Bárbara pareció sorprendida.
—Qué bueno que fue sincero. No fue la única. Lucas es enamorado. Así es él. Lo otro que te quería decir es que ya lo dejaré en paz. No lo andaba persiguiendo ni nada, sé retirarme cuando no me quieren, tengo dignidad y no me gusta arrastrarme, si él no me quiere, pues me voy, no pasa nada, así que no hay rencor, sigan adelante, yo me aparto, no pasa nada.
—Bárbara, no sé qué decirte, no sé. Yo no lo busqué ni nada.
—No digas nada, Yo entiendo. Eso pasa, agradezco que él fuera honesto y me apartara, y no que me montara los cuernos, claro el problema con Lucas es que es así de honesto siempre, le gusta alguien, termina conmigo de forma temporal, tiene su aventura y regresa. Porque eso de ser infiel no le va.
Mariana entendió el mensaje que le quería dejar.
—Sí pues. Es el tío del niño a quien estoy criando como mi hijo, el niño siempre estará por encima de cualquiera.
—Te admiro sabes, te tengo un poco de envidia, eres tan sencilla, fuerte, tú sola con ese niño, después de perder a tu hermana, ustedes dos solas en el mundo. Porque sé que sus padres murieron y bueno, cosa triste la vida que has tenido y sigues allí fuerte, para adelante. Entiendo la admiración de Lucas por ti.
—Mis padres no murieron —dijo Mariana confundida.
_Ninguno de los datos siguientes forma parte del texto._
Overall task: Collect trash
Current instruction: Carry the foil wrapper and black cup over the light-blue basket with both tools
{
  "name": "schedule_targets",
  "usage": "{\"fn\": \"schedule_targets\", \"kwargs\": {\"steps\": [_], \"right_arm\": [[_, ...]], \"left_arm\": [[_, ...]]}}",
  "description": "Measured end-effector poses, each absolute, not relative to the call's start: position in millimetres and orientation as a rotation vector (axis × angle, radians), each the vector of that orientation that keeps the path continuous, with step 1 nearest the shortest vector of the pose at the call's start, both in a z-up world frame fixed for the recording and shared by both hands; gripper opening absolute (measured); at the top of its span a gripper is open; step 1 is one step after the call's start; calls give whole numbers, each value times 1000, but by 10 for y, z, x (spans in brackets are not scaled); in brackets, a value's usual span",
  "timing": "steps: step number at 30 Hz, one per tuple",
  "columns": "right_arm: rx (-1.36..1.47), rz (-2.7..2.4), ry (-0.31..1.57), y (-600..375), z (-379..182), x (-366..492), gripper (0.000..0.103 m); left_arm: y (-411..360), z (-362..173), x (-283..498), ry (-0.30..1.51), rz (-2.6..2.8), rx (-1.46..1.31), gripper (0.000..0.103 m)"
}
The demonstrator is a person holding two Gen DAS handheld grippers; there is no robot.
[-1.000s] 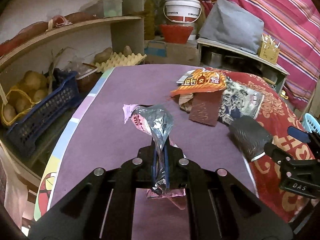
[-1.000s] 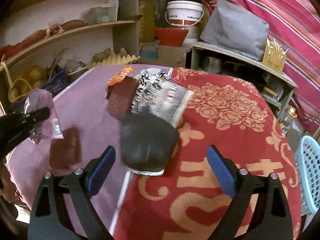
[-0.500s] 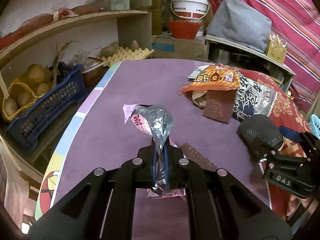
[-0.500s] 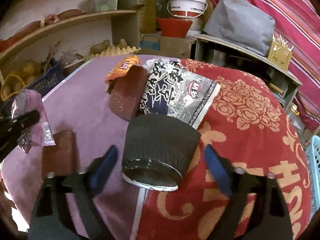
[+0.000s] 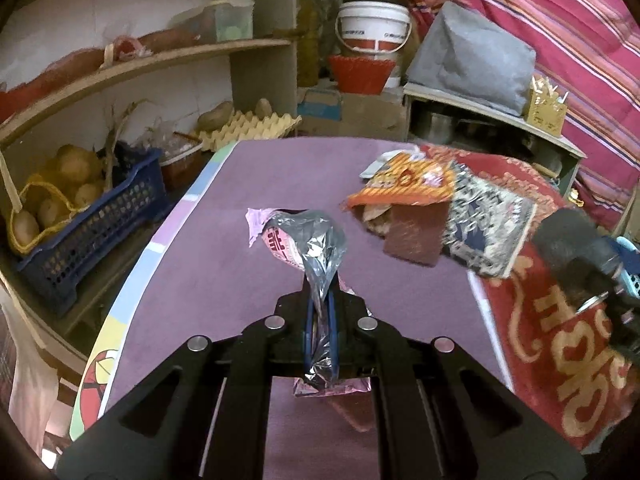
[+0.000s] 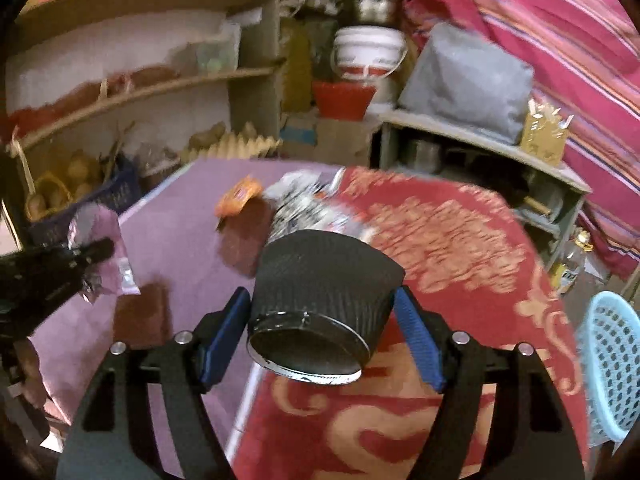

—Claro, lo adoptivos no, me refiero a tus padres biológicos.
—¿Padres biológicos? No soy adoptada.
Bárbara echó la cabeza para atrás e hizo un gesto de asombro que a Mariana le pareció fingido.
—Lo siento, no sabía que no sabías. Creí que Lucas te había dicho.
—¿Me había dicho qué? —preguntó con la mandíbula tensa. Su cuerpo temblaba.
—Cuando Lucas buscaba a Biel, buscó a tus padres, ellos les explicaron que eran tus padres adoptivos, que una vez que cumpliste los dieciocho años ellos ya pues no querían saber nada más de ti.
Lágrimas recorrieron las mejillas de Mariana. Se las limpió sin disimulo y bajó la mirada, no podía ser cierto lo que ella decía, estaba ardida y por eso inventaba aquello.